NU Cites Progress in Minority, Women Hiring

Lincoln, Nebr. -- The University of Nebraska has made significant progress in the past decade in increasing the number of women on the faculty, according to a report issued by Dr. Linda Pratt, interim senior vice president and provost. < “The University of Nebraska exceeds the average of our peer institutions in this measure,” Pratt said. “Our percentage of minority faculty has also increased during the same period of time,” she added, “however, we have not yet reached our desired benchmark of the average of all peer institutions.”

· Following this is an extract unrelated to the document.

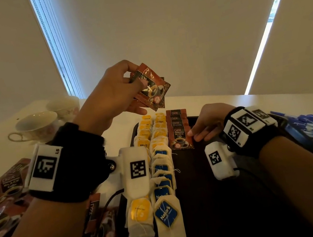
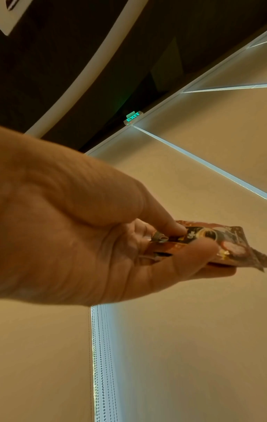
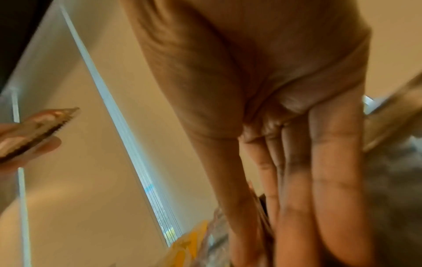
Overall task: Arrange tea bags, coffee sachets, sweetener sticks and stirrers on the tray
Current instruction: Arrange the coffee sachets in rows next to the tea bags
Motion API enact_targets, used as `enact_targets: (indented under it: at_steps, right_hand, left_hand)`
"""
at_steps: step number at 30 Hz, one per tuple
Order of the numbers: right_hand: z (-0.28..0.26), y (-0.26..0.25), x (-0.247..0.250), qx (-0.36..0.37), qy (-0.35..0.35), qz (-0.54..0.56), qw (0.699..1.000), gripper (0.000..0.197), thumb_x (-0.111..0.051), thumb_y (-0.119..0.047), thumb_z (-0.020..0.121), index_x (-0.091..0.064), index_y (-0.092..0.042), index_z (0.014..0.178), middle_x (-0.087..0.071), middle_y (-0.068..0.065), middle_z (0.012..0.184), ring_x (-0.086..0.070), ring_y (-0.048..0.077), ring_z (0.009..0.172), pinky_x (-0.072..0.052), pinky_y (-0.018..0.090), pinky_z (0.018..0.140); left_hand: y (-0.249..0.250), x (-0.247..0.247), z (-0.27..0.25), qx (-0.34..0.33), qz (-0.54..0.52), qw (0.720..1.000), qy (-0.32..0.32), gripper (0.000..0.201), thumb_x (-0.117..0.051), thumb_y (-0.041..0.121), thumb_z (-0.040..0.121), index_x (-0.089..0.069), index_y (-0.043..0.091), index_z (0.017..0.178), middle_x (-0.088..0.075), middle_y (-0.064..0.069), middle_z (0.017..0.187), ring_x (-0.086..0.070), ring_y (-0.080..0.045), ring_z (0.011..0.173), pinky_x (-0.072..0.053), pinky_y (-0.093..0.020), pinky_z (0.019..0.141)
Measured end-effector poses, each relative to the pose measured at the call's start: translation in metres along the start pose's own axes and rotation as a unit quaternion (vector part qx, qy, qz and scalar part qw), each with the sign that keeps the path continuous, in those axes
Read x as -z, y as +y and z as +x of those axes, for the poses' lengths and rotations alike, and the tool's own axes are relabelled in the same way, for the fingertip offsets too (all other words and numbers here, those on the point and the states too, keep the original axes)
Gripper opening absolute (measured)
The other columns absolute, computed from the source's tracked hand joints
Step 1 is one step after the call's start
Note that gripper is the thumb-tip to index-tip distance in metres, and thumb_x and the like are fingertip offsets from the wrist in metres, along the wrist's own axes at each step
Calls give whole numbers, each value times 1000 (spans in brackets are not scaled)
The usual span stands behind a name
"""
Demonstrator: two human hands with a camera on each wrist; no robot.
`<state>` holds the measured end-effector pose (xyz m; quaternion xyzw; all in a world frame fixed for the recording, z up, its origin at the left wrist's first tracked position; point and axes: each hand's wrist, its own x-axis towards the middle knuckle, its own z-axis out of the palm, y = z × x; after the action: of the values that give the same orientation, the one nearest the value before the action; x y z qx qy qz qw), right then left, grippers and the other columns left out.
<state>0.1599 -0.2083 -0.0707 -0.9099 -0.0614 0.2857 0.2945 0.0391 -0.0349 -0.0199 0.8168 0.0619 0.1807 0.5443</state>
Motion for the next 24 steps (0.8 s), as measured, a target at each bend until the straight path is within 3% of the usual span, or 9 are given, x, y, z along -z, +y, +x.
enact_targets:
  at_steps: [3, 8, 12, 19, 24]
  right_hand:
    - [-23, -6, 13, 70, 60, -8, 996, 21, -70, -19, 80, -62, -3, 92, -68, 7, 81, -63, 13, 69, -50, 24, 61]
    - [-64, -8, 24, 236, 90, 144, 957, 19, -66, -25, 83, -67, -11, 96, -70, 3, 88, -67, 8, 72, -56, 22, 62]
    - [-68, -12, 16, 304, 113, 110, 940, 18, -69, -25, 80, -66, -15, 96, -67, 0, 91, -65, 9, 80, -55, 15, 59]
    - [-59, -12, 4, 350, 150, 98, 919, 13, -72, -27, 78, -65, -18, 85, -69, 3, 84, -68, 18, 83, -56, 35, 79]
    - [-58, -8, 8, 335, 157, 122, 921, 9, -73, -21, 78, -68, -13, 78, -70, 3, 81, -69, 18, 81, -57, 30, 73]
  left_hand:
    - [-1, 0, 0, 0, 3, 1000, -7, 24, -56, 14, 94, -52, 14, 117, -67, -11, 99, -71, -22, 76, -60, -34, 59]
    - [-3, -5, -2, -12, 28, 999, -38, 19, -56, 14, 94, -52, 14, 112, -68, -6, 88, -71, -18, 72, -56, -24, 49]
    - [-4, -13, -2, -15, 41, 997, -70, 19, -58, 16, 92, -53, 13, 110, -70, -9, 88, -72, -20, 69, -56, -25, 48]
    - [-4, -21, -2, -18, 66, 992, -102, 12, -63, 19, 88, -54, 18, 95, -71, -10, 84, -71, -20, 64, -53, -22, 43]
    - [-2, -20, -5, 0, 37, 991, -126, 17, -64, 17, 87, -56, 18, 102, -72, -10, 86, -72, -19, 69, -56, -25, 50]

The Nebraska legislature requires the university to report periodically on its progress in minority and gender equity. NU’s 2006 Progress Report on Increasing Minority and Women Faculty, which was delivered to the legislature today (August 10), includes the following summary statistics:

  • The number of female faculty as a percent of total at NU increased from 25.1% in 1995 to 32.5% in 2005, compared to a change from 24.8% to 30.8% at peer institutions.
  • From 2004 to 2005, NU had net increases of 28 female faculty, a 4.3 % gain, and nine minority faculty, a 3.3% gain, while total faculty decreased by 1 faculty member.
  • The university has made great strides in closing the percentage gap on minority faculty compared to the peer average. Since 1995, the number of minority faculty as a percent of total at NU increased from 7.9% to 13.7% of the total faculty. The average change for peer institutions for the same time period was from 10.9% to 15.0%. The rate of increase at NU exceeds the rate for peers during the same time period.
  • Seventy-four (74) females and 24 minority faculty were newly appointed between fall 2004 and fall 2005. Females made up 44.3% of all new appointments. This is higher than the current female representation at the university of 32.5%. The rate of new appointments for minorities was 14.4%, which is higher than the 13.7% current minority representation at the university.
  • In FY04, diversity funding allocation at the university was changed to be based predominately on net gains instead of on recruitment success. This broadens the focus to include both recruitment and retention.

“We are continuing to make progress, but we have some challenges in Nebraska, especially in recruiting and retaining minority faculty,” Pratt said. “We must ensure that our salaries, benefits and climate are competitive with our peers and other institutions.”